Hesitações há sempre, há que ponderar, fundamentalmente para quem tem vidas artísticas a rolar e a trabalhar. Todos temos as nossas vidas e tivemos que pensar o que é que isso ia significar. Quando se trata de algo que nos trouxe tanta coisa boa na vida e significa tanto para nós, nunca poderíamos tomar uma decisão destas de ânimo leve sem pensarmos muito bem o que é que isso significaria.
Isso em termos práticos de carreira, mas no que diz respeito a nostalgia com este regresso…
Isso é muito engraçado, embora eu nos meus espetáculos toco algumas músicas dos Trovante porque fazem parte da minha vida, do meu acervo. Mas há outras que nunca mais tocamos. E de repente é pensar como é que vamos tocar isto outra vez, pegar nos instrumentos e voltar a tocar da mesma forma, fazer o mesmo exercício…
De repente, estarmos outra vez no palco e podemos estar a tocar e olharmos uns para os outros, lembrarmos várias situações…

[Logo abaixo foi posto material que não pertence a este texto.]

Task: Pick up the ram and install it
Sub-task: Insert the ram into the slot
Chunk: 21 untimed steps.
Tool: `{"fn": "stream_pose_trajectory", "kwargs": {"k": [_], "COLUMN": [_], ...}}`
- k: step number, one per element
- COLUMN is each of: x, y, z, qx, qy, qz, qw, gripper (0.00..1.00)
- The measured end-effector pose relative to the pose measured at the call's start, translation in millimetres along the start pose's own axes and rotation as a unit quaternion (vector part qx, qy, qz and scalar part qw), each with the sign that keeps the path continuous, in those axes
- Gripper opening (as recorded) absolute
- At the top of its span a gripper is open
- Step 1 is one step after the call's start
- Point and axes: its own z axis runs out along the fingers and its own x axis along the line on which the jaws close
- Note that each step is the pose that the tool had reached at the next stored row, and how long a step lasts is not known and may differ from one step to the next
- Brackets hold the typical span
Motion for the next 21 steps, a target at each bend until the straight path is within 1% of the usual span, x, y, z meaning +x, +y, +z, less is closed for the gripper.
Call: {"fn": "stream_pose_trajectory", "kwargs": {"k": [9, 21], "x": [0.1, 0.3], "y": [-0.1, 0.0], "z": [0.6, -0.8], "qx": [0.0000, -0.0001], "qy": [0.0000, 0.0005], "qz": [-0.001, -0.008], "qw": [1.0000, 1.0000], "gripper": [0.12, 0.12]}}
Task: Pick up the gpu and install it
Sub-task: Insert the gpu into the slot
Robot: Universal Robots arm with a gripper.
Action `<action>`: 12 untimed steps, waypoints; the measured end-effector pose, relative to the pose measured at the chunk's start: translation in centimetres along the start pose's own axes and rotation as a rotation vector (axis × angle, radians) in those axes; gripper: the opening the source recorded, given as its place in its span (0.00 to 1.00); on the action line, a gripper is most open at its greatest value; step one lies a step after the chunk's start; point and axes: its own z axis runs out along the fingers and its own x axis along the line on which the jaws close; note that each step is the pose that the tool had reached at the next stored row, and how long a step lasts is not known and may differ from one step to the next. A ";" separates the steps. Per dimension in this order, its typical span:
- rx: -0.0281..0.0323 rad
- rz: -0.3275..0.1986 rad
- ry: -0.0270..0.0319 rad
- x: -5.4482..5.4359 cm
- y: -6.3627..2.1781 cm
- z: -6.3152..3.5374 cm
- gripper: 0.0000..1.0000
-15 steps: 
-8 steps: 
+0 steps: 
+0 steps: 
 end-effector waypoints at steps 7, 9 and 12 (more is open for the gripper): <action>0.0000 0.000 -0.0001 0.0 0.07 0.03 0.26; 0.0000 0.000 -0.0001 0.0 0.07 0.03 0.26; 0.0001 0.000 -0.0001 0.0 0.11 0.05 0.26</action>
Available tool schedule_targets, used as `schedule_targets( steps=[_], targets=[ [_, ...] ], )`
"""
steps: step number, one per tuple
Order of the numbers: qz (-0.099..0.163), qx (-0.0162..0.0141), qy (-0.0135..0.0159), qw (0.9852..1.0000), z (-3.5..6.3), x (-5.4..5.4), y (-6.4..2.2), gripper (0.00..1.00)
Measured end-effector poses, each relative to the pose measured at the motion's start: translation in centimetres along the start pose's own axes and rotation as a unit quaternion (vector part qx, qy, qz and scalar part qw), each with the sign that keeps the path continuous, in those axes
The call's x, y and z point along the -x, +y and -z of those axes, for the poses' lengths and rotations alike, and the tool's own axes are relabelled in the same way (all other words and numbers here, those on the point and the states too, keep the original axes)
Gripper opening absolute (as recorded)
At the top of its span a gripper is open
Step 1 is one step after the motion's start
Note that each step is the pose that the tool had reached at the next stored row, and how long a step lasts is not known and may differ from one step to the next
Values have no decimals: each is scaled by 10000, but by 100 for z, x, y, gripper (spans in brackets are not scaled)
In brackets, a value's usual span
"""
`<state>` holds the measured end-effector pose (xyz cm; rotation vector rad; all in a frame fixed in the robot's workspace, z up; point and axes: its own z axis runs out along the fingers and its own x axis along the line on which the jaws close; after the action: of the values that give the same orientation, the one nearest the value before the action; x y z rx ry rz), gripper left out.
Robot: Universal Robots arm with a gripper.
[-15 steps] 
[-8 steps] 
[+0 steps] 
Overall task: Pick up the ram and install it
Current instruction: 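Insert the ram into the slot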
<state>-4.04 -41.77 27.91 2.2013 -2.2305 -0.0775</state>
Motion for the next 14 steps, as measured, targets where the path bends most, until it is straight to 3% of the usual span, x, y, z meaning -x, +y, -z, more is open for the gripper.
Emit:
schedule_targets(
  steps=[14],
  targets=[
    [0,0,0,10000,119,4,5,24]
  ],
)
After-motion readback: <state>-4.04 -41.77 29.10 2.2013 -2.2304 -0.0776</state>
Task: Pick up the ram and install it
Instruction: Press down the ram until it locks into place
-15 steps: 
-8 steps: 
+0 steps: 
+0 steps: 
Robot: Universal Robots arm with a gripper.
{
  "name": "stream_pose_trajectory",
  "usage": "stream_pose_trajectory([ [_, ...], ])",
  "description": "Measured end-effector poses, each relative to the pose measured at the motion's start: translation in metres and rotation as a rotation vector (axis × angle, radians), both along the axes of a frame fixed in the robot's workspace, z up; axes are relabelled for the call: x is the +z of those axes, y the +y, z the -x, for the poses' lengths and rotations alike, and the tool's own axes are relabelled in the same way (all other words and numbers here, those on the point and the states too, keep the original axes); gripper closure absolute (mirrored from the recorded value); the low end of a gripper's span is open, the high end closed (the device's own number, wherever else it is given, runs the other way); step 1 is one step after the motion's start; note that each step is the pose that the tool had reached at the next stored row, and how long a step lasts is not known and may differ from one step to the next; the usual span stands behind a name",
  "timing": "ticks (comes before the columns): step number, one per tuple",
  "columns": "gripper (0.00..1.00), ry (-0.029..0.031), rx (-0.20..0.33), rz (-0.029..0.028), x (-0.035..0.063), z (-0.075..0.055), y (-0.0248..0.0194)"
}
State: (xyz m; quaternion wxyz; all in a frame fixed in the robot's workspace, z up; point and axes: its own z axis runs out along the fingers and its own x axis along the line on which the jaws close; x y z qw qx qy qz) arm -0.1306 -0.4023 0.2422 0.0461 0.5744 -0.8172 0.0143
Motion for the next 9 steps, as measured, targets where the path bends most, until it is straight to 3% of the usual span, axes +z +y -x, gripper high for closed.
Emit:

Acredito que têm muitas histórias…
Sim, e isso às vezes até nos distraia porque estamos no palco e a lembrar-nos. É uma coisa boa, no entanto, 'água a mais afoga a planta'. Portanto, isto são coisas para serem vividas com aquela conta, com aquele peso e com aquela medida.
Mas já estão em ensaios?
Não. Cada um está a fazer o seu trabalho de casa e depois é só uma questão de nos juntarmos e juntar as peças. E termos uma alma cheia de recordações e coisas boas, e pensarmos que o que vai acontecer é exatamente isso. É trazermos à tona d'água uma data de coisas boas.